Publié par Catherine Demarcq, le 11 septembre 2014   4.7k

Catherine Demarcq, responsable de la médiation à la Casemate revient sur deux ans et demi de médiation au Fab Lab de La Casemate. Entre formation, confiance et rencontres...

Le Fab Lab de La Casemate a ouvert ses portes au public en mars 2012 grâce au financement du grand emprunt accordé au programme Inmédiats. Ce fut le premier Fab Lab orienté grand public ouvert dans un centre de science. Ce lieu de fabrication numérique offre la possibilité d’utiliser les équipements les plus couramment rencontrés dans un Fab Lab. Il est ouvert à tous pour la réalisation de projets ou pour l’apprentissage dans un contexte d’ateliers et de formation.

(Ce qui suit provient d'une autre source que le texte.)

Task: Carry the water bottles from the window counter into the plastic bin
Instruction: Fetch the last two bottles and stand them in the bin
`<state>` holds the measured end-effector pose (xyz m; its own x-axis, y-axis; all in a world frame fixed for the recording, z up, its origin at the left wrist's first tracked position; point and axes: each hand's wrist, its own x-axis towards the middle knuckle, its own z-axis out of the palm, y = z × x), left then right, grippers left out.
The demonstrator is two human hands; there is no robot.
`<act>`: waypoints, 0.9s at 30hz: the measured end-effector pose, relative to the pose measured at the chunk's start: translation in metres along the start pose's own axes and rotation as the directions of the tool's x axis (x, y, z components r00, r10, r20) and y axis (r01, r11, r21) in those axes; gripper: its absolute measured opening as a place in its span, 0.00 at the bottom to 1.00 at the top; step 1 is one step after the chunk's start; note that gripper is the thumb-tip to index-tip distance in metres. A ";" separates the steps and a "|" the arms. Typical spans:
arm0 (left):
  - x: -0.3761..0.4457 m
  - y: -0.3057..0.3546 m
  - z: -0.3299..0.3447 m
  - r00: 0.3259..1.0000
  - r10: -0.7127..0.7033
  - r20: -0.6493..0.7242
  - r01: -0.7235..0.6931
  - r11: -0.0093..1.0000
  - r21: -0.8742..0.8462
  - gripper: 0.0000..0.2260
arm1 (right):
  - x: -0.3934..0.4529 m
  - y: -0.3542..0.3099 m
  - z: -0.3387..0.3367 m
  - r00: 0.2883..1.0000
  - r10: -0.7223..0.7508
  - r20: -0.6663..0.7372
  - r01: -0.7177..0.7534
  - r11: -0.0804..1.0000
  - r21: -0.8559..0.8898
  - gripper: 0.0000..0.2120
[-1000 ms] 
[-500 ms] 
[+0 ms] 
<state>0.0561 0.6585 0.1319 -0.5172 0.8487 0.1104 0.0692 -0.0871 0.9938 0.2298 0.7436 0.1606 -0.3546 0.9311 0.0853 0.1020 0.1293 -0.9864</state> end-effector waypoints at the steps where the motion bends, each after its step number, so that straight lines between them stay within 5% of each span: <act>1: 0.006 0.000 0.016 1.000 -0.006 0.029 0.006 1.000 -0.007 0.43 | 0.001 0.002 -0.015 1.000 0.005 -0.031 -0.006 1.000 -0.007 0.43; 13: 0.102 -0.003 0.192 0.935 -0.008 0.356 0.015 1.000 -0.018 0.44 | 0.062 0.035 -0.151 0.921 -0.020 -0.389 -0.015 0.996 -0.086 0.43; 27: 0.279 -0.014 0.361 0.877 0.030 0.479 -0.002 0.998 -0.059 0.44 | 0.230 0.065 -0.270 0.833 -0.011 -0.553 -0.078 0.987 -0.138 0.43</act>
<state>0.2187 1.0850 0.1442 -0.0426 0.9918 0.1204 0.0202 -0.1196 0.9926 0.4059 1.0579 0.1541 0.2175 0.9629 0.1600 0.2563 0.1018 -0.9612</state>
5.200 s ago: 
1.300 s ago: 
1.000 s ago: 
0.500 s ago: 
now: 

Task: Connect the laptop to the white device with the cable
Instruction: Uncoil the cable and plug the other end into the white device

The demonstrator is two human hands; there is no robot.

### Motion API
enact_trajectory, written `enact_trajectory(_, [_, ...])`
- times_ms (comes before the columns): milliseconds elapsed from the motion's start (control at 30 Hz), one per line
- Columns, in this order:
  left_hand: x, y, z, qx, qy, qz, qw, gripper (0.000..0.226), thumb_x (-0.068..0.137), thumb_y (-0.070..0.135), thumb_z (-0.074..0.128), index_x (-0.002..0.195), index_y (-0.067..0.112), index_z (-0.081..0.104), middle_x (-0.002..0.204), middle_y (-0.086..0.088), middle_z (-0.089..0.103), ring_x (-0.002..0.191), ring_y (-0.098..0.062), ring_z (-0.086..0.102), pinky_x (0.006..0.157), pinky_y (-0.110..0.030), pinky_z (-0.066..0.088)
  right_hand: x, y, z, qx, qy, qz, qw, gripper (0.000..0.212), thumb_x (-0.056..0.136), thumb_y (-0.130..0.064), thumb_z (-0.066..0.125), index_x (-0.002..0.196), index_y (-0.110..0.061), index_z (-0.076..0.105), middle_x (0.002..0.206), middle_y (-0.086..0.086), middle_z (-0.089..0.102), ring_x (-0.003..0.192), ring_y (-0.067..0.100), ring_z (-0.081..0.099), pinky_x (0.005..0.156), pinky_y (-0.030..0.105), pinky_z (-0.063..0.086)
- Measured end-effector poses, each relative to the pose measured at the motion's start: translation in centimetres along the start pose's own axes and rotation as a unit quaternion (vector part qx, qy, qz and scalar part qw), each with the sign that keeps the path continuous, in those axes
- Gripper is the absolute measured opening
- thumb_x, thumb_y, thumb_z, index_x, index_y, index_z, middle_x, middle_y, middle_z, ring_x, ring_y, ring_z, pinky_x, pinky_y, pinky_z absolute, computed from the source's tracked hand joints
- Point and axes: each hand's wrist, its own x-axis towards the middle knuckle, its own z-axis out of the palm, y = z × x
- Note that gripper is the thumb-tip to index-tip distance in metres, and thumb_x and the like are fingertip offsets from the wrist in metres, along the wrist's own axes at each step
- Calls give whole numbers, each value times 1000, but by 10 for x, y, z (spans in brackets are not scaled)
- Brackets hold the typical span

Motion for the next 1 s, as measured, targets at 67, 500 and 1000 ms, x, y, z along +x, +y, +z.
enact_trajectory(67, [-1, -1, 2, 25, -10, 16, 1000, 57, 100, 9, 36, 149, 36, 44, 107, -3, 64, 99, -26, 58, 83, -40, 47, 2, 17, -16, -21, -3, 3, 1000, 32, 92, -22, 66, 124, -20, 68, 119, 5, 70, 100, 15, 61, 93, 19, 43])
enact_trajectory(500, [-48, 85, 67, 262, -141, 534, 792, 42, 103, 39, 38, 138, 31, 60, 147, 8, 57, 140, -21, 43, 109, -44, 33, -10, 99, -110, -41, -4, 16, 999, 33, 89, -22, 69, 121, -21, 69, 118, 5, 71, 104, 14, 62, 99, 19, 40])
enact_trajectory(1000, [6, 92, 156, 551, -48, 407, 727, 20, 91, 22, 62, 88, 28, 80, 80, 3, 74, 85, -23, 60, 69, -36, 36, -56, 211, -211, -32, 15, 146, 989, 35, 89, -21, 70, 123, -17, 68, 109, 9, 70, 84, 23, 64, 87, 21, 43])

Les utilisateurs, pouvant avoir des profils très variés, viennent s’initier à la conception 2D et 3D et à l’utilisation des machines, développent des projets, réalisent des prototypes, des maquettes, des objets personnels... A la différence de nombreux autres Fab Labs en France, localisés dans des écoles supérieures d’art ou de design, d’architecture, d’ingénieurs, des lycées techniques, des entreprises ou encore des universités, le Fab Lab de La Casemate présente la particularité d’être ouvert au grand public et de proposer des ateliers ou des formations pour tous les âges et tous les niveaux de compétences, allant de l’apprentissage à l’utilisation des machines, à la programmation, en passant par le montage d’imprimantes 3D ou la fabrication de circuits imprimés.

Mais le visiteur peut aussi tout simplement venir visiter et découvrir le lieu et questionner les médiateurs présents. Nous avons ainsi accueilli au Fab Lab de nombreux groupes scolaires, ou de centres de loisirs, des étudiants, des individuels, des groupes constitués de personnels de comités d’entreprises dans des cadres d’activités très différentes.

Des médiateurs “multi-fonctions”

A ce titre, le Fab Lab tente de se positionner non pas comme un simple espace de prototypage. C’est aussi un espace de réflexion sur l’accessibilité au public, d’expérimentation de nouvelles formes de médiation qui tentent de combler le vide entre un public néophyte et des compétences techniques. Le médiateur a donc plusieurs fonctions dans un Fab Lab : animer des ateliers, faire la maintenance des machines, être capable de présenter le lieu aux visiteurs curieux, aider et conseiller un utilisateur dans son projet. Ce positionnement d’intermédiation est indispensable pour faire entrer le visiteur néophyte dans l’univers du Fab Lab. Soulignons que l’ouverture du Fab Lab a nécessité une période de formation de l’équipe de médiateurs. Ceux-ci ont du se familiariser à l’utilisation des machines et à la conception numérique 2D et 3D. Nous avons ensuite imaginé des ateliers qui permettaient de faire le lien entre une activité scientifique et technique et l’utilisation du Fab Lab, en cherchant à montrer comment celui-ci pouvait être un outil pour développer des pratiques scientifiques individuelles ou collectives. En effet, il fallait écarter d’emblée le risque de se focaliser uniquement sur l’utilisation des machines.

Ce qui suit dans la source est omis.